WASHINGTON (CNN) -- In an important victory for workplace whistle-blowers, the Supreme Court sided on Monday with a government employee who says she was fired after cooperating with a sexual harassment investigation.
The justices unanimously concluded a federal civil rights law protects workers from retaliation, even when they have not personally complained about discrimination on the job.
A lawsuit was brought by Vicky Crawford, a 30-year employee of the Nashville, Tennessee, school district.
Writing for the court, Justice David Souter noted Title VII - part of the landmark Civil Rights Act of 1964 that forbids retaliation against workers who report race or gender discrimination - can be read broadly in this case.
"Nothing in the statute requires a freakish rule protecting an employee who reports discrimination on her own initiative but not one who reports the same discrimination in the same words when her boss asks a question," Souter wrote.
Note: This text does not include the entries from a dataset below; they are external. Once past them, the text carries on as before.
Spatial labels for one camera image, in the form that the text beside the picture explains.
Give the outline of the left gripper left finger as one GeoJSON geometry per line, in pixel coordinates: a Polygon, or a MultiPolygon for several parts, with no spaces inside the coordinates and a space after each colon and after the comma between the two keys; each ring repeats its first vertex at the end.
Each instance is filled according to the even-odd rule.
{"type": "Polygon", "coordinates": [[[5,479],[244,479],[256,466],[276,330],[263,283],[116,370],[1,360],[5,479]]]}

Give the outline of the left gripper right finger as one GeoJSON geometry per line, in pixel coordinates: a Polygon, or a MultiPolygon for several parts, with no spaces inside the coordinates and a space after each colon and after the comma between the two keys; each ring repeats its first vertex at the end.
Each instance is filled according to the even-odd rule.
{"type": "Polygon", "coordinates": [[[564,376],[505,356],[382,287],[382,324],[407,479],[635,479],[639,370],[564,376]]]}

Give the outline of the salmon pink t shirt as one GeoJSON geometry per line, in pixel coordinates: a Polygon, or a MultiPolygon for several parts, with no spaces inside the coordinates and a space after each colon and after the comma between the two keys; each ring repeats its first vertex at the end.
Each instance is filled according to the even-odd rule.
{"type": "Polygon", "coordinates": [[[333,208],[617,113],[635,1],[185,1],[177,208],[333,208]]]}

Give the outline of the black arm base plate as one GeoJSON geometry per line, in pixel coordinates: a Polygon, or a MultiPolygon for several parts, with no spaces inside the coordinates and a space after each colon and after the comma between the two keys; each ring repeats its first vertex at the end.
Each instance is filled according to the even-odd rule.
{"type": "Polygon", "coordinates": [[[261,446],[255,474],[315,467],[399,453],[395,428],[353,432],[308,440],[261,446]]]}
The school system began an investigation in 2002 into rumors of sexual harassment by a male school system supervisor. Crawford herself never filed a formal complaint over the allegations, but told investigators she had been subject to "inappropriate behavior" by the employee relations director. Among the claims were that the supervisor had repeatedly grabbed his crotch in Crawford's presence, and once entered her office and "grabbed her head and pulled it to his crotch," according to court records.
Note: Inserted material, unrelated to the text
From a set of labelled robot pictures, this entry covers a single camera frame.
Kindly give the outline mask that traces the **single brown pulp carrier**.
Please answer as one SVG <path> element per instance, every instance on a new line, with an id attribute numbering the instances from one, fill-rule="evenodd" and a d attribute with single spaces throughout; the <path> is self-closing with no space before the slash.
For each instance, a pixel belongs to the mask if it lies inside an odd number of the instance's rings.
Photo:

Crawford said she showed her displeasure, yelling at the official, "Get the hell out of my office."
Two other employees also reported being sexually harassed by the supervisor.
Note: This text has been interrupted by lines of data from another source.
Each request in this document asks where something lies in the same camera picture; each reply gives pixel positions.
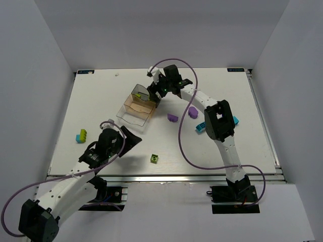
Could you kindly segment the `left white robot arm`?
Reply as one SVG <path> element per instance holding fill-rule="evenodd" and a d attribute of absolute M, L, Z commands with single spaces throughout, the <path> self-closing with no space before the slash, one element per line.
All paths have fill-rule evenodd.
<path fill-rule="evenodd" d="M 108 205 L 107 182 L 97 174 L 142 139 L 111 121 L 103 122 L 100 127 L 98 141 L 86 148 L 66 179 L 37 200 L 23 204 L 19 231 L 31 241 L 53 241 L 60 225 L 83 206 Z"/>

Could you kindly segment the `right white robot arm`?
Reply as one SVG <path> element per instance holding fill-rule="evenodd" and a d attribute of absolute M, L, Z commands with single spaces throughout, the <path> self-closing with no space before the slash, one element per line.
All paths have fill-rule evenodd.
<path fill-rule="evenodd" d="M 241 166 L 236 150 L 235 122 L 228 101 L 216 101 L 210 98 L 198 89 L 197 79 L 195 84 L 183 79 L 176 65 L 165 67 L 163 72 L 155 66 L 150 67 L 147 76 L 153 78 L 152 84 L 147 88 L 151 96 L 161 100 L 171 92 L 189 102 L 184 113 L 191 105 L 204 113 L 205 130 L 221 154 L 231 199 L 237 201 L 245 197 L 244 193 L 250 188 L 250 180 Z"/>

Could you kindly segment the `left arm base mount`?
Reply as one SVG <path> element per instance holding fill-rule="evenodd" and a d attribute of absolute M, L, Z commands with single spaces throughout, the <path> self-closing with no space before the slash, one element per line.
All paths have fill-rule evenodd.
<path fill-rule="evenodd" d="M 127 201 L 127 187 L 109 185 L 106 180 L 98 176 L 95 176 L 87 183 L 94 186 L 96 196 L 94 199 L 83 205 L 79 211 L 123 211 Z"/>

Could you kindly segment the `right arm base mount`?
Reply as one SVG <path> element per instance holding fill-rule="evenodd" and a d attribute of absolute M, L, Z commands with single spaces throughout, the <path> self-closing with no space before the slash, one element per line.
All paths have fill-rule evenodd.
<path fill-rule="evenodd" d="M 236 194 L 228 186 L 213 186 L 206 195 L 211 198 L 213 214 L 259 214 L 258 196 L 254 186 L 241 195 Z"/>
The school district took no action against the man, but Crawford and the two other female accusers were fired shortly after the investigation concluded. In Crawford's case, she was told it was for embezzling, a charge she denies.
Crawford filed a complaint with the Equal Employment Opportunity Commission. A judge ruled she had no claim because she had not "instigated or initiated" any complaint, but had merely answered questions in ongoing probe. A federal appeals court agreed, but the justices have now reversed that finding.
Souter noted a "catch-22" for workers in situations similar to Crawford's. "If it were clear law that an employee who reported discrimination in answering an employer's questions could be penalized with no remedy, prudent employees would have a good reason to keep quiet about Title VII offenses against themselves or against others."
But during oral arguments in October, Justice Antonin Scalia worried a broad reading of Title VII might hurt companies trying to remove unproductive or harassing workers. "Any employee who is smart enough to come in and testify against sexual harassment has a guaranteed job," he said. At the same time, "Maybe an employer would rather say - I'd rather roll the dice and not conduct an investigation and [thereby] insulate all my hostile employees from employment actions."
Scalia eventually sided with the majority favoring Crawford. The Bush administration also supported her claims during oral arguments. Her lawsuit now goes back to the lower courts.
The case is Crawford v. Metropolitan Government of Nashville and Davidson County, TN (06-1595).